"she was not crying
which surprised me very much
but i understand now
that she found places
for her melancholy
that were behind more masks
than only her eyes."
hissetmek ve hayal kurmak, yaşıyor olmanın en somut göstergeleri belki de.
kola iğne batınca duyulan sızıyla kalp kırılınca hissedilen yoksunluk aynı olmuyor yine de. tahrip gücü farklı olsa da, hisler yanıltmıyor. ve hissetmek, öyle bir an geliyor ki, nefes alamamak hakkını saklı tutuyor. yaşamı garantilese de, ölüme en yakın noktada duruyor. acının ve şiddetin olduğu her yerde, yaşam devam ediyor.
hayal kurmaksa, özü gereği, kısa ömürlü oluyor. kuruluyor olmasından mütevellit, zembereği boşaldığı an, boşa sarıyor. her başa dönüş, kısa süren bir kurulumun boşa dönüşünü işaret ediyor.

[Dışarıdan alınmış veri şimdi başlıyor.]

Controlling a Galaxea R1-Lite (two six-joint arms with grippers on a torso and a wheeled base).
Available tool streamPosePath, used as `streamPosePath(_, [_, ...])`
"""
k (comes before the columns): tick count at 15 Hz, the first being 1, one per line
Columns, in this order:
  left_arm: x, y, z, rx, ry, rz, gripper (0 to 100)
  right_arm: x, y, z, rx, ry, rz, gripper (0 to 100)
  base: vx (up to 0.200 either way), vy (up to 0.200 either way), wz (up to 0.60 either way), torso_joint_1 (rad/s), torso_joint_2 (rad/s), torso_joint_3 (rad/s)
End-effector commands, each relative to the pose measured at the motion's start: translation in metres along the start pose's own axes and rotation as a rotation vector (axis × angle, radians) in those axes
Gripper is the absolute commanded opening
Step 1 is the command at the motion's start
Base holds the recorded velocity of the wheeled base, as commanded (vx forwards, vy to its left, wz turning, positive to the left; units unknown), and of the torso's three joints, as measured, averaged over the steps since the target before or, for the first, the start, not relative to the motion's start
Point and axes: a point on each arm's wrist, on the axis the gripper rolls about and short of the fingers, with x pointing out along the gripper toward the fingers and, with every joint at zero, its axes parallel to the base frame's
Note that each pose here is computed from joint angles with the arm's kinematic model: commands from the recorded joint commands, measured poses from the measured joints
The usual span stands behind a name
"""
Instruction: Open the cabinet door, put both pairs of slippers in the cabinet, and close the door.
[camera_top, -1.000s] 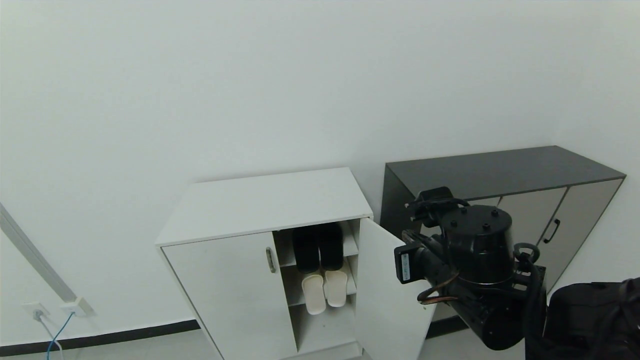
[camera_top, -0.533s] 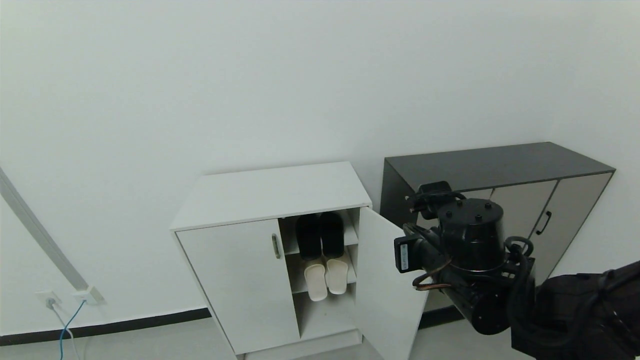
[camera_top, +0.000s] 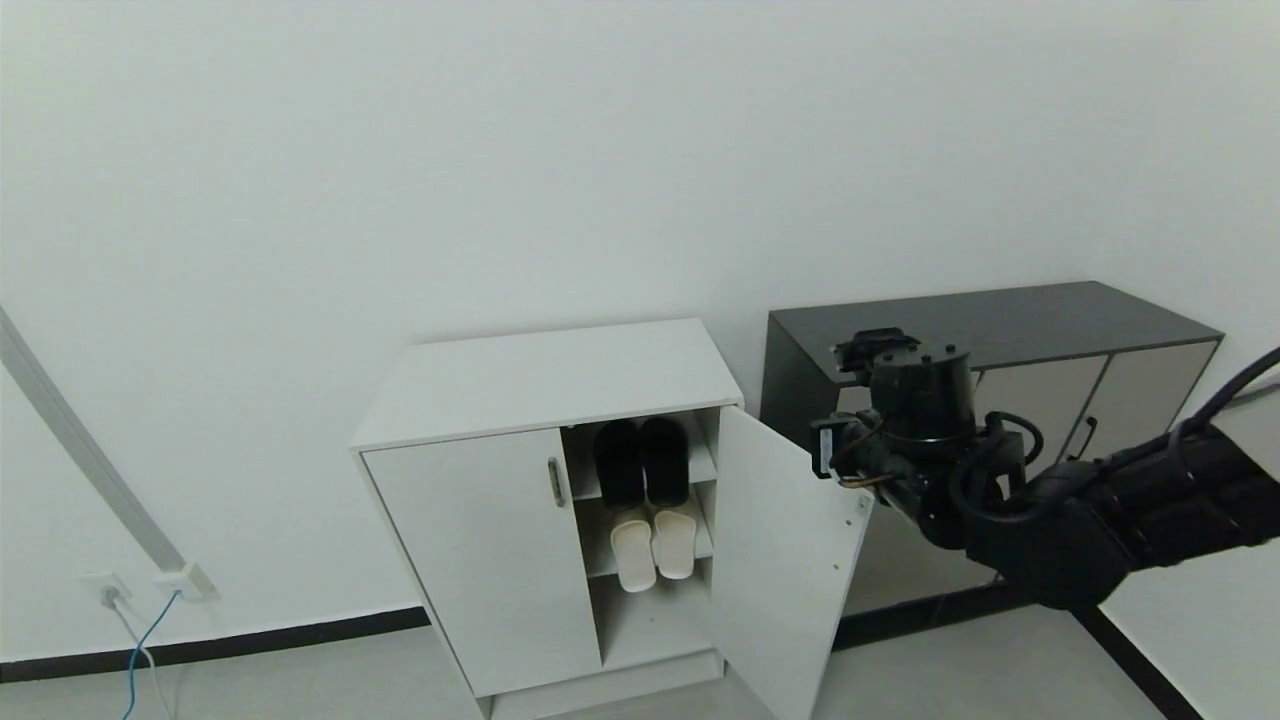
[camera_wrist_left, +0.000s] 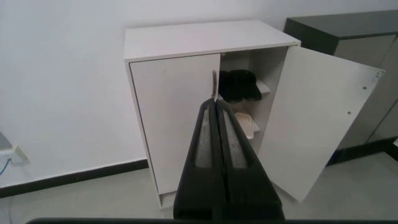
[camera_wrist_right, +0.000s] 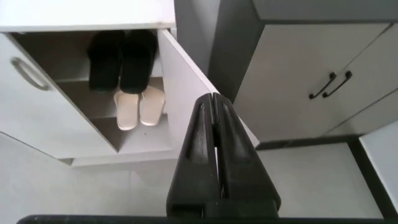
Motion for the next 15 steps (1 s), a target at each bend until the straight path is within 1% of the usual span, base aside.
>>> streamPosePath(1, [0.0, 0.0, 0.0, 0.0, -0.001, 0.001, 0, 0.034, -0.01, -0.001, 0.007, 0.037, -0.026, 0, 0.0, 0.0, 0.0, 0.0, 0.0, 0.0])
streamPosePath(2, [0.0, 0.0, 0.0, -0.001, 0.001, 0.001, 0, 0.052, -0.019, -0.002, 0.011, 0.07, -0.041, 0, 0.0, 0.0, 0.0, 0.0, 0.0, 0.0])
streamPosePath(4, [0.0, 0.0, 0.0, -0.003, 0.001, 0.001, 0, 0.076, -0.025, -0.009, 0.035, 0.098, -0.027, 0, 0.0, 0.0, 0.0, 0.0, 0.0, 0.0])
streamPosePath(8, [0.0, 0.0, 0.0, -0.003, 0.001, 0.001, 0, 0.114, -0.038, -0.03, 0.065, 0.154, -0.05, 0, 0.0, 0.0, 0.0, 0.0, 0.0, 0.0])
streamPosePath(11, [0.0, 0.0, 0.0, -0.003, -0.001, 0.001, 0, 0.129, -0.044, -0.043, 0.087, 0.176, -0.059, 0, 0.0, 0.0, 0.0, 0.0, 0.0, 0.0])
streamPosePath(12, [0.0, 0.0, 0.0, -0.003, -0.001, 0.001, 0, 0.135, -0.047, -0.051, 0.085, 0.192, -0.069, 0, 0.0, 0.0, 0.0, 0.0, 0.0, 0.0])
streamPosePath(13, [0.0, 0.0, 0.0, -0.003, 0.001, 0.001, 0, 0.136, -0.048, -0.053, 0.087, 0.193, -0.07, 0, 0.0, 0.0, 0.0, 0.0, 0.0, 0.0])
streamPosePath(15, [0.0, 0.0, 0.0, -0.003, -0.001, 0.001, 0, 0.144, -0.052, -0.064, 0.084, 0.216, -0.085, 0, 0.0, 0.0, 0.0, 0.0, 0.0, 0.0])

duyguların ve aklın çarpıştığı her an, derin sessizliklere gebe oluyor. gözün baktığı her nokta, ardı sıra yeni bir yalan doğuruyor. insanın içinden çıkan her insan, avuç içindeki çizgilerle ayırt ediliyor. havada asılı kalan her el, sökük ceplerin iplerini birbirine doluyor.
bilinmeyenin içinde gizlenen sonsuz özlem yerini ön görülemeyecek bir hissizliğe bırakıyor. sarılınca dinen acılar, kabullenme ve vazgeçememe döngülerini dramatik bir şekilde başa sarıyor.
yaşıyor olmak, bilinen ve bilinmeyen tüm paradoksları alıp, bir vücutta eritiyor. iyi kötüyü, dağınıklık daha büyük bir dağınıklığı ve son sonsuzluğu doğuruyor. ışık çubuklarından kalan son sızıntılar takılıyor göz bebeklerine. mavi bir sıvı akıyor ceplerine. parmaklarından süzülenleri yüzüne sürdüğü bir savaş boyası gibi, artık sadece karanlıkta parlıyor belli belirsiz.
kemiklerinin geçtiği her noktayı hatırlıyor. ve tavşanların üzülmesine dayanamıyor.